Penguin Little Black Classics 06 – Traffic
As I continue with the Penguin Little Black Classics, what is becoming clearer is not just the range of material within the series, but the way each book alters the manner of engagement. So far, there has been no continuity of form. Each one seems to reset the expectation of what reading is supposed to do. The fifth one was aphorisms, each thought leading the reader to ponder something deeper. The sixth one takes this in a different direction. It moves away from story and even from structured thought. It places the reader in the middle of an argument that is less about arriving at a conclusion and more about what it reveals along the way.
With this, I find myself reading John Ruskin. Before getting to this book, I had not heard of him. So naturally I looked him up. In fact, that is one grouse that I have with the Penguin Little Black Classics. There is no author intro. Writing in the 19th century, he began with art and architecture, but gradually moved toward the conditions that shape them. For him, what people create and what they admire are not separate from how they live, and taste, in that sense, is not merely preference but an indication of something deeper.

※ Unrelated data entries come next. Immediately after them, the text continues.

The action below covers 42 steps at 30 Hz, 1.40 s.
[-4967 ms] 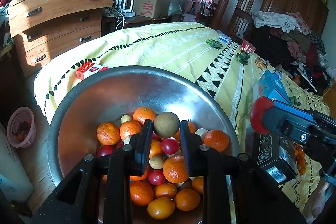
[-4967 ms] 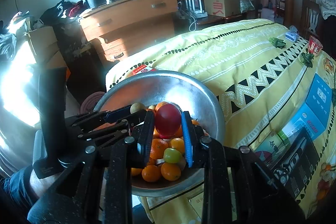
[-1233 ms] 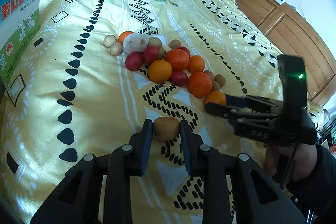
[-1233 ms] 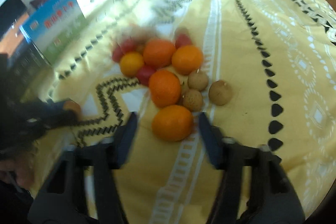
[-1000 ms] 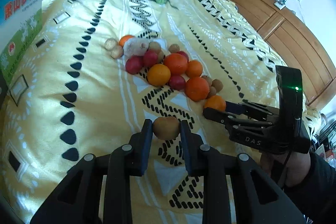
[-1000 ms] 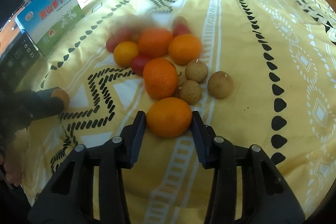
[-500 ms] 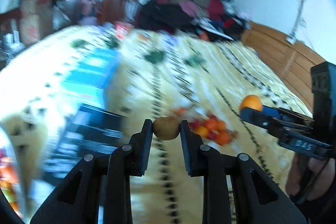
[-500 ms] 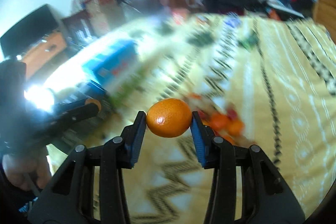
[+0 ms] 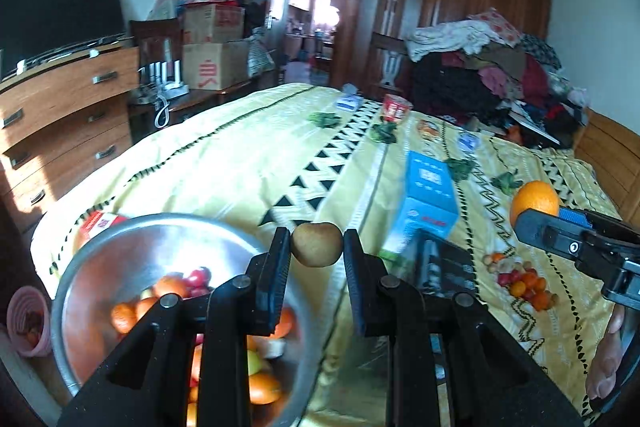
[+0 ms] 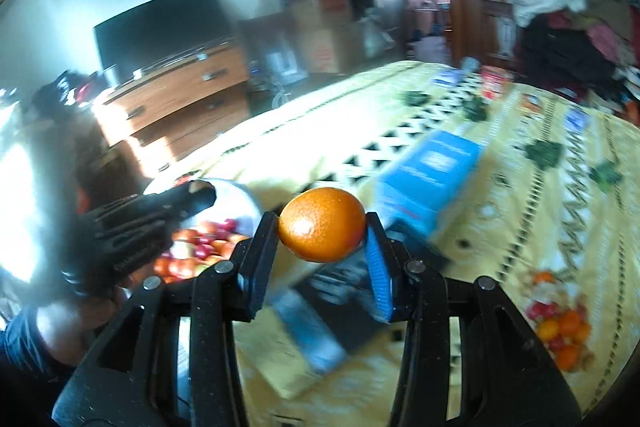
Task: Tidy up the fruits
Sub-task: 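Carry the kiwi and orange in both tools over the steel bowl, then lower both tools into the bowl and open them to release the fruit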
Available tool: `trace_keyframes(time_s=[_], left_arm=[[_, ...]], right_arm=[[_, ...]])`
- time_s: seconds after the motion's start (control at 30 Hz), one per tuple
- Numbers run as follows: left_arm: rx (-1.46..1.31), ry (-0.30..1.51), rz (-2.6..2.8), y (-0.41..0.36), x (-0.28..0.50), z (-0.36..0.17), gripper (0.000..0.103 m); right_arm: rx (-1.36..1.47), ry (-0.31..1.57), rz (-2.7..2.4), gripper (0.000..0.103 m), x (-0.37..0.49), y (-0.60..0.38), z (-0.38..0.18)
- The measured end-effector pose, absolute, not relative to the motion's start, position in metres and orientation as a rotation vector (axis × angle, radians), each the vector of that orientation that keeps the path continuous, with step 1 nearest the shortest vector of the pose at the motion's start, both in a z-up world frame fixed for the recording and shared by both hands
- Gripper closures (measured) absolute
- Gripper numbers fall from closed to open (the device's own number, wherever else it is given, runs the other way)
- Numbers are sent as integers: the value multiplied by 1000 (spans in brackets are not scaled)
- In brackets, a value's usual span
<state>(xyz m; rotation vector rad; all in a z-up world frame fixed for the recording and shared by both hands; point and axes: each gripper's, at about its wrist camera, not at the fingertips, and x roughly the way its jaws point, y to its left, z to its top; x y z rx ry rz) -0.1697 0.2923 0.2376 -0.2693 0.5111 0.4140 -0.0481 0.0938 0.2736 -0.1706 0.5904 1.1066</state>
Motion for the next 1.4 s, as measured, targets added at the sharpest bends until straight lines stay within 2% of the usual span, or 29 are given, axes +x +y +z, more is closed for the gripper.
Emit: trace_keyframes(time_s=[0.6, 1.4], left_arm=[[-489, 629, 591, 400, -238, 165, 76], [-513, 673, 598, 417, -238, 147, 76]], right_arm=[[-360, 731, 1262, 60, -110, 233, 240], [-427, 806, 1245, 59, -122, 275, 211]])
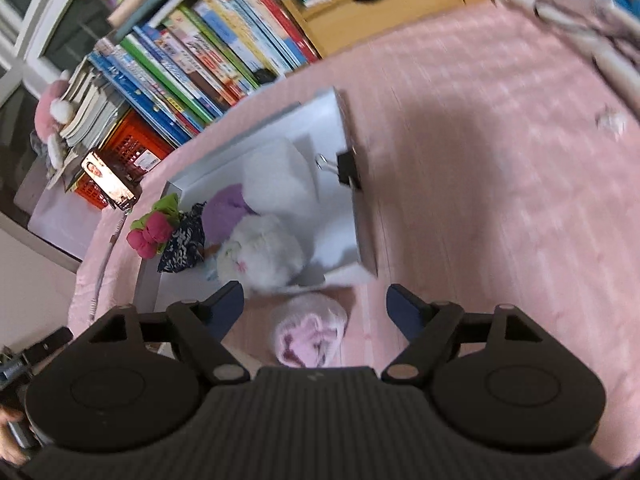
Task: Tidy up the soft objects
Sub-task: 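Move the left tool to the gold sequin bow while the right tool reaches the rolled pink towel, then grasp the gold sequin bow with the left tool while the right tool grasps the pink towel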
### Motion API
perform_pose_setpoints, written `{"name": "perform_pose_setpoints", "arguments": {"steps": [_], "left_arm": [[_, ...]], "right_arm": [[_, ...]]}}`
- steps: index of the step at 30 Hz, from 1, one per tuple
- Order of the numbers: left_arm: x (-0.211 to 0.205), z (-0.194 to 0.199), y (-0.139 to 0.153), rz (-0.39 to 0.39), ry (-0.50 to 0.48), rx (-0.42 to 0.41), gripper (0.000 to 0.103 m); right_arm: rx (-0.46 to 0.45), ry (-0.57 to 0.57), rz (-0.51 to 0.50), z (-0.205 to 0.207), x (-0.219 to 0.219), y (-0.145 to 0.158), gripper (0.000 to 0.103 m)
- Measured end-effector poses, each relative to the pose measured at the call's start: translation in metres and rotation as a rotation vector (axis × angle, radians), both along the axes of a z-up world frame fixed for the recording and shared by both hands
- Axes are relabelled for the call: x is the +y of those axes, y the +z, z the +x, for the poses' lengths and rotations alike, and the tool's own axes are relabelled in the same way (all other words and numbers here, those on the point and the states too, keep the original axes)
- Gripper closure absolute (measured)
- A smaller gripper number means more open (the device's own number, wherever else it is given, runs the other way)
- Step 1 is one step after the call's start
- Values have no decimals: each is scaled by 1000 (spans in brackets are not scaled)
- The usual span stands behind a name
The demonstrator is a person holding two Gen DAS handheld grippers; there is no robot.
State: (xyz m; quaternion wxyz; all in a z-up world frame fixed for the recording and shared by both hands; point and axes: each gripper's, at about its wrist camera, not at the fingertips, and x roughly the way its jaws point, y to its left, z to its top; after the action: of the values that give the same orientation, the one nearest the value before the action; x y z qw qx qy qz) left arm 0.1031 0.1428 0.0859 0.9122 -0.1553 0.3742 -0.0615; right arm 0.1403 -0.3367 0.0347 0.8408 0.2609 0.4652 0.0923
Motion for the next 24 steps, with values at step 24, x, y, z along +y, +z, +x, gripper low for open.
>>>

This short volume contains two pieces. The first, Traffic, is presented as a lecture, but it reads less like a formal argument and more like a challenge. The second, The Roots of Honour, drawn from Unto This Last, shifts the focus slightly and reflects on work, responsibility, and the relationship between people within an economic structure. Ruskin questions the idea that human relationships can be reduced to transactions. He suggests that notions like duty, care, and fairness cannot be separated from how we organise labour and reward. Read together, the two pieces make it difficult to see economics, aesthetics, and morality as separate domains. They begin to appear as different expressions of the same underlying values.
The universe has a curious way of bringing ideas together. While I was reading these two pieces, I came across a recommendation in The Ken’s First Principles newsletter. It was Taste Test: Encrusting the Tortoise by Douglas Brundage. The subtitle stayed with me: AI gave everyone a generative engine. It also revealed who had nothing to say.

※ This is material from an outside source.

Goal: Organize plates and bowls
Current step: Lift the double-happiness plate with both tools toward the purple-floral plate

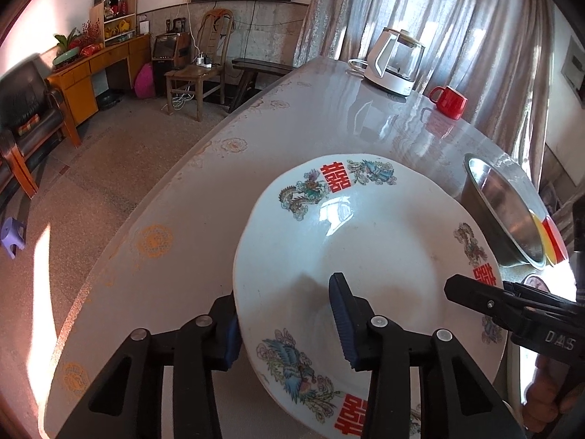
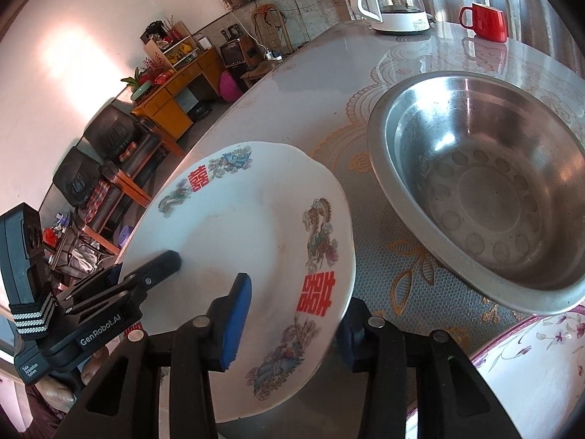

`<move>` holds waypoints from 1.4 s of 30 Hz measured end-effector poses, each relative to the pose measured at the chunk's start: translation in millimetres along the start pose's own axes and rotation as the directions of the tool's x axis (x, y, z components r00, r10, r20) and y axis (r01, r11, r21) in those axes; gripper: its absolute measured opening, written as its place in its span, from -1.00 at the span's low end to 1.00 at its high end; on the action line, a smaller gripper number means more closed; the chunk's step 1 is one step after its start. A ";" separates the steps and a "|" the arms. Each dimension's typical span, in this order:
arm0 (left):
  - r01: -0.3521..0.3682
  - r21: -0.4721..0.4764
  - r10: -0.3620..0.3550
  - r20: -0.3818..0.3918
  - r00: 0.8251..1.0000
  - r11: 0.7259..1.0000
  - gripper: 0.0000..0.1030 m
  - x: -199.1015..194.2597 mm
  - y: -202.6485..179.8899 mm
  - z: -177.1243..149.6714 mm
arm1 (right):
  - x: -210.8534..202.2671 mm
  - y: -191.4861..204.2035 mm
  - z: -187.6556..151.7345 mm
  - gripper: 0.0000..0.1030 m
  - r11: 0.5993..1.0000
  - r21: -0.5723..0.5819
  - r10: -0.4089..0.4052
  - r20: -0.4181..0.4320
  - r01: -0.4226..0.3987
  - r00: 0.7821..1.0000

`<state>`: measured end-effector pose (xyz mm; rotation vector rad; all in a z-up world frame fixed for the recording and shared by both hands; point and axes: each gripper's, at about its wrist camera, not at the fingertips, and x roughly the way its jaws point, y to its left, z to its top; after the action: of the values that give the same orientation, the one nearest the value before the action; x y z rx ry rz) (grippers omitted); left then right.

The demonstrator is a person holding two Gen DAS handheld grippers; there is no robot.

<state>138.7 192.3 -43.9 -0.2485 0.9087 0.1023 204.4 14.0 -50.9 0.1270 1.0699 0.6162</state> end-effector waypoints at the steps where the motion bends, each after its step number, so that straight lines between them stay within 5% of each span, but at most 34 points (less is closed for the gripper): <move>1: -0.002 0.002 0.002 0.002 1.000 1.000 -0.17 1.2 0.0 0.6 | 0.2 -0.2 0.0 -0.18 1.000 -0.002 0.000 -0.001 0.000 1.000; 25: 0.021 -0.029 -0.020 0.025 0.999 0.999 -0.08 2.6 1.8 2.4 | -0.9 -1.9 -1.7 -0.27 1.000 -0.026 0.006 -0.003 -0.006 1.000; 29: 0.031 0.020 -0.032 0.063 0.997 0.999 -0.09 -12.1 -3.1 -6.1 | -6.7 5.6 -4.8 -0.27 0.997 -0.057 -0.042 0.017 0.043 0.999; 42: 0.072 0.049 -0.076 0.083 0.994 0.996 -0.20 -38.1 -12.2 -26.4 | -27.0 14.0 -25.2 -0.36 0.997 -0.081 -0.006 0.051 0.010 0.999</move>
<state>97.5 174.4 -27.2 -0.2336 0.8154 0.0231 168.3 6.5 -36.8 0.0667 0.9948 0.6450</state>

That, in turn, leads to a question.
What does taste reveal.
Ruskin, in his lecture Traffic, does not treat taste as something incidental. He looks at the buildings people create, the objects they surround themselves with, and the art they admire, and reads them as expressions of value. If what is chosen is imitative, convenient, or superficial, then that choice is not neutral, because it reflects a certain acceptance of those qualities. He does not separate beauty from truth, and once that connection is made, taste cannot remain outside the moral sphere. It may not be identical to morality, though he makes a very strong argument that it is. But at the very least it begins to point toward it.
Brundage’s essay approaches the same terrain differently. It speaks of a man who decorates a tortoise with jewels, layer upon layer, until the animal collapses under the weight. This image stays with you because it is not subtle. From there, the argument moves toward the present condition, where tools are widely available and images, text, and music can be generated with ease. The barrier to making things has lowered significantly. And yet, the ease of making does not seem to have resulted in a corresponding clarity of expression. It begins to feel that the limitation was not always technical.
Brundage draws a distinction between selecting and creating. He argues that what is often called taste appears, in many cases, to be the ability to recognize what is already accepted as good and to assemble it. It is arrangement rather than authorship. He takes the example of Jony Ive’s work with Ferrari. Brundage’s observation is that it simply is a rehash of Ive’s work at Apple.
Placed alongside Ruskin, the two perspectives begin to align in an unexpected way. One suggests that what we admire reflects what we value, while the other suggests that what we produce reflects whether there is a point of view behind it. And between them taste starts to take on a slightly different meaning.
It is not simply the ability to recognize what is pleasing, nor is it limited to assembling elements that work together. It seems closer to a willingness to stand behind what is chosen or created.
That is where the question becomes less aesthetic and more personal. Because if one consistently leans toward what is easy, familiar, or derivative, that preference does not remain contained within objects or images but begins to shape judgment. And if one leans toward depth, clarity, or something less immediately rewarding, that too begins to leave its mark.
Even though Ruskin makes a strong argument that taste and morality are the same, there are enough examples to show that they are not. However, it is also difficult to see taste as entirely neutral. It functions less like a single decision and more like a pattern. Over time these patterns become tendencies, and tendencies settle into something more stable.
Reading Ruskin in this context does not feel like returning to an older way of thinking, but more like encountering a question that has become sharper. As Brundage puts it, AI gave everyone a generative engine. It is now possible to make almost anything. And now the constraint is no longer external. The constraint shifts to the choice itself, in what one selects, what one makes, and what one repeats.
Ruskin might see in that a reflection of values, while Brundage sees in it the presence or absence of a point of view. And between the two what remains is not a conclusion but a direction.
Taste may not define morality, but it rarely remains without consequence.